For sunburn: Twice a day, apply cool compresses soaked in lavender tea, and then gently rub in a few drops of lavender oil that you have mixed with 1/2 ounce of almond oil (or another neutral oil). Alternatively, add a few drops of the oil to a cool bath.
For cuts, scrapes, and other minor skin wounds: When treating a cut or scrape, dab 1 or 2 drops of lavender oil on the wound two or three times a day, but only after thoroughly cleaning the wound and waiting for the bleeding to stop. You can also apply lavender tea compresses or add a few drops of lavender oil to a cool bath.
For nervous tension and mild depression: Drink a cup of lavender tea three or four times a day as needed. Excessive use, however, can cause drowsiness.
Who Should Use Lavender Essential Oil?
- The Scent: Lavender Essential Oil has a fresh and sweet floral aroma that is both soothing and refreshing.
- Winding Down: If you have trouble winding down or sleeping, definitely consider using Lavender Essential Oil. It has been proven to calm nerves and help the symptoms of anxiety, stress and insomnia. Even if you just want some extra help relaxing after a long day at work, Lavender Essential Oil can help you out.
- Alleviating Pain: If you have cuts or bruises, or suffer from other pain, Lavender Essential Oil can do wonders for you. It has both anti-bacterial and anti-fungal properties that promote quick and clean healing. It can also help muscle pain, earaches, headaches, etc. Please note: although Lavender Essential Oil can be used for medicinal purposes, remember to consult with your GP about treatments for any serious issues.
- Skin Problems: Do you suffer from acne or skin irritations? Lavender Essential Oil has properties that will help cleanse and soothe skin and stop pimples. It can help dry skin and even sunburn. These benefits are why it is so commonly used in massages and by day spas.
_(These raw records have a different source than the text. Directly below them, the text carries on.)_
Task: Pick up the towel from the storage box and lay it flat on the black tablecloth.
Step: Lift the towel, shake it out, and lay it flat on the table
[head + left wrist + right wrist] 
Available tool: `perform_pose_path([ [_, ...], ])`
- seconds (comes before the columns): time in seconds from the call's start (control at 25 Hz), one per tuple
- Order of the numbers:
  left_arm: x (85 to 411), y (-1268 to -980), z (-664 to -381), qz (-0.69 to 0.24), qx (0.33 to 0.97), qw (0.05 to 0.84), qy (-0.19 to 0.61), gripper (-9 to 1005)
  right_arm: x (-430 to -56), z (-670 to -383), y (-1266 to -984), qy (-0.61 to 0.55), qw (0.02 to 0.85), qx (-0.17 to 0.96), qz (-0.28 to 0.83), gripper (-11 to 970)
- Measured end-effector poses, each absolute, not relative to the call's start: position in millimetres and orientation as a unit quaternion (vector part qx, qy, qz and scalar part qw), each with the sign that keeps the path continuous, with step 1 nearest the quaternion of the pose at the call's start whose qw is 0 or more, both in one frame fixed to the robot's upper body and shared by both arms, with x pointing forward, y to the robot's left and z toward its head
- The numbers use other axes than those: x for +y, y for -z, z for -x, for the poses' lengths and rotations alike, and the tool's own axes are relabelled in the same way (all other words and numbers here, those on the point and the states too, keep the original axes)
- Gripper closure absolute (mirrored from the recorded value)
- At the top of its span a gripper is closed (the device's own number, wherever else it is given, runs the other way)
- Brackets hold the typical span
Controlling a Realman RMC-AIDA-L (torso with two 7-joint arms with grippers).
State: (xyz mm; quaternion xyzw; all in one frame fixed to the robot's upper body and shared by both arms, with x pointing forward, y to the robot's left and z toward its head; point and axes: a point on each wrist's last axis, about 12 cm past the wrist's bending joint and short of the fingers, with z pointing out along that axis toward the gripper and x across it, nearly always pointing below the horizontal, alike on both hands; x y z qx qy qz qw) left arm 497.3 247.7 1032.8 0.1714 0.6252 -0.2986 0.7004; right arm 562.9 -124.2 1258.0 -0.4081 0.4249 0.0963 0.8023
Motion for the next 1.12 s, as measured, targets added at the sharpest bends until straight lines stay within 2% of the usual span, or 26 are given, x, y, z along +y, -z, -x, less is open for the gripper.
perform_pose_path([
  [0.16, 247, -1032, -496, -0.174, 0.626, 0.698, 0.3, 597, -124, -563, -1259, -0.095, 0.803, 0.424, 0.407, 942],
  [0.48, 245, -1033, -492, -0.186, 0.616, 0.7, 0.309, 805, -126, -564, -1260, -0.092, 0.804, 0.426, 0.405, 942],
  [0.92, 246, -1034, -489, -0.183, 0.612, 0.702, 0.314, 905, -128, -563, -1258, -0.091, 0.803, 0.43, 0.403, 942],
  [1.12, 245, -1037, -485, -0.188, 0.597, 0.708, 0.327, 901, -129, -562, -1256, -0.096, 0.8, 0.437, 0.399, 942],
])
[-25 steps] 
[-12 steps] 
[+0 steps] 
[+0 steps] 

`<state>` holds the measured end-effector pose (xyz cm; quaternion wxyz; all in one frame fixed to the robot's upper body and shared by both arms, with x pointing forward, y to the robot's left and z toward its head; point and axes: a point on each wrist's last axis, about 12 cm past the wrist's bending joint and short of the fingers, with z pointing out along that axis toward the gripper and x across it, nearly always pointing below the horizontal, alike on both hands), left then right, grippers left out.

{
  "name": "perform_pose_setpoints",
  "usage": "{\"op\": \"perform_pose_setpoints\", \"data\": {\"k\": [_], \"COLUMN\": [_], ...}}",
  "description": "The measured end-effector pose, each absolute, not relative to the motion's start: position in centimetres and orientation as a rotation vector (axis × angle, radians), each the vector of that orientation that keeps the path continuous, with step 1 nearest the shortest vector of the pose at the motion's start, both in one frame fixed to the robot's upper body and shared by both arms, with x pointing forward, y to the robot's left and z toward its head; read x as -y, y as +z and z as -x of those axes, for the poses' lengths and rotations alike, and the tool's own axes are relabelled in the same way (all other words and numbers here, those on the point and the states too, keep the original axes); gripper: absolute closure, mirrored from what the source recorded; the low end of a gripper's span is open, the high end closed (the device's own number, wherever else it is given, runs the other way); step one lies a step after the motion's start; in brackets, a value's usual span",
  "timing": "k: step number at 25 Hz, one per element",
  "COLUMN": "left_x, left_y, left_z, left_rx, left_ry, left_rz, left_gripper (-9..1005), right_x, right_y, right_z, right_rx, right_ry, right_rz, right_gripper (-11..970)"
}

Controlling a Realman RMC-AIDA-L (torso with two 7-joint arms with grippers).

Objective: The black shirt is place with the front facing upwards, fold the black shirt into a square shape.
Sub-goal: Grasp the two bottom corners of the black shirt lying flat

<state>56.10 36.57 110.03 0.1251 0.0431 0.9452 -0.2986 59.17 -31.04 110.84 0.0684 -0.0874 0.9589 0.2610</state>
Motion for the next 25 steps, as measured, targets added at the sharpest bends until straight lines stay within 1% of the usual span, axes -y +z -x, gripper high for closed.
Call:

- Pregnancy: Some essential oils are not recommended for use during pregnancy. Although there is some controversy surrounding the use of Lavender Essential Oil during pregnancy, it has been shown through research and been given the all clear from many experts and professionals. However, if you are pregnant we recommend you talk to your GP first.
- Children: Kids are more sensitive to the use of essential oils than adults are. Therefore, it is important to be careful when using Lavender Essential Oil with children. Consult with your GP on how you plan to use the oil before commencing use.
- Quality Oils: When purchasing, be sure to check that it is high quality oil from a reputable brand, and that it is therapeutic grade and organic. Low quality versions may not work or have different effects on the body, due to added chemicals.
What can you do with Lavender Essential Oil?
- Put it in the Air: Put it in a perfume, make it into a non-toxic air freshener or diffuse it with a cold air diffuser. If you really just want the smell for calming and leisure purposes, you can also apply Lavender Essential Oil directly onto towels, linen, etc.
- Add it to Beauty Products and Baths: Lavender Essential Oil can be added to a variety of beauty products such as face washes and bath products.
Other essential oils that blend nicely with Lavender are Neroli and Jasmine. Other ingredients that go great with Lavender Essential Oil are Shea Butter, Jojoba oil and Coconut oil. One really great and super easy idea that you can do yourself is adding 15 drops of Lavender Essential Oil and 1 cup of Epsom salts to your bathtub.
- Mix With A Base Oil And Rub On The Skin – If you want to use Lavender Essential Oil specifically to treat skin problems or relieve pain, you can try rubbing it directly onto your skin, once it has been split with a base oil like sunflower or almond. It’s also great to use as a natural lip balm on chapped or dry lips.
- For relaxation purposes, you can rub Lavender Essential Oil mixed with another base oil directly on your neck, chest and temples.